▶ **Task prompt**
Scan the data, and whenever a line contains "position", copy it.
____________
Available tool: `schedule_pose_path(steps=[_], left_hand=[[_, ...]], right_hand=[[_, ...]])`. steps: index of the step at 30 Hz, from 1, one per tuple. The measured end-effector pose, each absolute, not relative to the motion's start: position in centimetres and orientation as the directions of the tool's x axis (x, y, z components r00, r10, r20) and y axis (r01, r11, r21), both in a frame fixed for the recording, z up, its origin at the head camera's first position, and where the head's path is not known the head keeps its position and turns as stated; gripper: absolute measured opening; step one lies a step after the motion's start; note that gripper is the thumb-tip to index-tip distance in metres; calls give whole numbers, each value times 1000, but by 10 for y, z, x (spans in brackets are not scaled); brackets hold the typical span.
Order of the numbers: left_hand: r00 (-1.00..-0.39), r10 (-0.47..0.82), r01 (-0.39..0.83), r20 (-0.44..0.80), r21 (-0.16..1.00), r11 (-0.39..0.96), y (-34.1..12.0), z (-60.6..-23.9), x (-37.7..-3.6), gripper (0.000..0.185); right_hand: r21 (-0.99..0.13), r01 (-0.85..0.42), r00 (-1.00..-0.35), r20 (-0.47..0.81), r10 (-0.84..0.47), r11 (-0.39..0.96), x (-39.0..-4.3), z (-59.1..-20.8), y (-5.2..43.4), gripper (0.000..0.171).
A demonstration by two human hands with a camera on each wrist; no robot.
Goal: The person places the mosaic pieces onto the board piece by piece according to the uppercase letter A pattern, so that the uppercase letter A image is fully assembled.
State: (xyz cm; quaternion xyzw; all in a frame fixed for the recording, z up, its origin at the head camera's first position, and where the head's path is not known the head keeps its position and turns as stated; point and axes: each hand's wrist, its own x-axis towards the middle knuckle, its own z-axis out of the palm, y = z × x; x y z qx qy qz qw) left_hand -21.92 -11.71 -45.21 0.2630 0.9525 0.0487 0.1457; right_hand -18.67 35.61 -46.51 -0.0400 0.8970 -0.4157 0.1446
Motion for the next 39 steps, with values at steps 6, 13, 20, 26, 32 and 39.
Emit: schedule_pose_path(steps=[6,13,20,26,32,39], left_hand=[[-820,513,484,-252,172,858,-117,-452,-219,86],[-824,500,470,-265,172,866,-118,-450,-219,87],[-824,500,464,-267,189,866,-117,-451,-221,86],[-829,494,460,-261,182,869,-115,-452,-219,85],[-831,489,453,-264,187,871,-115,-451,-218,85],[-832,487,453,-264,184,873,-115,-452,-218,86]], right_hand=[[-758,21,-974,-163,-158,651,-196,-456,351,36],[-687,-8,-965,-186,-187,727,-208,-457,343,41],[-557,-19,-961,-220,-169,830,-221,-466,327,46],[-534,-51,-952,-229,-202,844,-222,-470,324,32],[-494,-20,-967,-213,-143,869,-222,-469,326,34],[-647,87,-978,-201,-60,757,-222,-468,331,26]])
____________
▶ **Exercise response**
Available tool: `schedule_pose_path(steps=[_], left_hand=[[_, ...]], right_hand=[[_, ...]])`. steps: index of the step at 30 Hz, from 1, one per tuple. The measured end-effector pose, each absolute, not relative to the motion's start: position in centimetres and orientation as the directions of the tool's x axis (x, y, z components r00, r10, r20) and y axis (r01, r11, r21), both in a frame fixed for the recording, z up, its origin at the head camera's first position, and where the head's path is not known the head keeps its position and turns as stated; gripper: absolute measured opening; step one lies a step after the motion's start; note that gripper is the thumb-tip to index-tip distance in metres; calls give whole numbers, each value times 1000, but by 10 for y, z, x (spans in brackets are not scaled); brackets hold the typical span.
State: (xyz cm; quaternion xyzw; all in a frame fixed for the recording, z up, its origin at the head camera's first position, and where the head's path is not known the head keeps its position and turns as stated; point and axes: each hand's wrist, its own x-axis towards the middle knuckle, its own z-axis out of the palm, y = z × x; x y z qx qy qz qw) left_hand -21.92 -11.71 -45.21 0.2630 0.9525 0.0487 0.1457; right_hand -18.67 35.61 -46.51 -0.0400 0.8970 -0.4157 0.1446

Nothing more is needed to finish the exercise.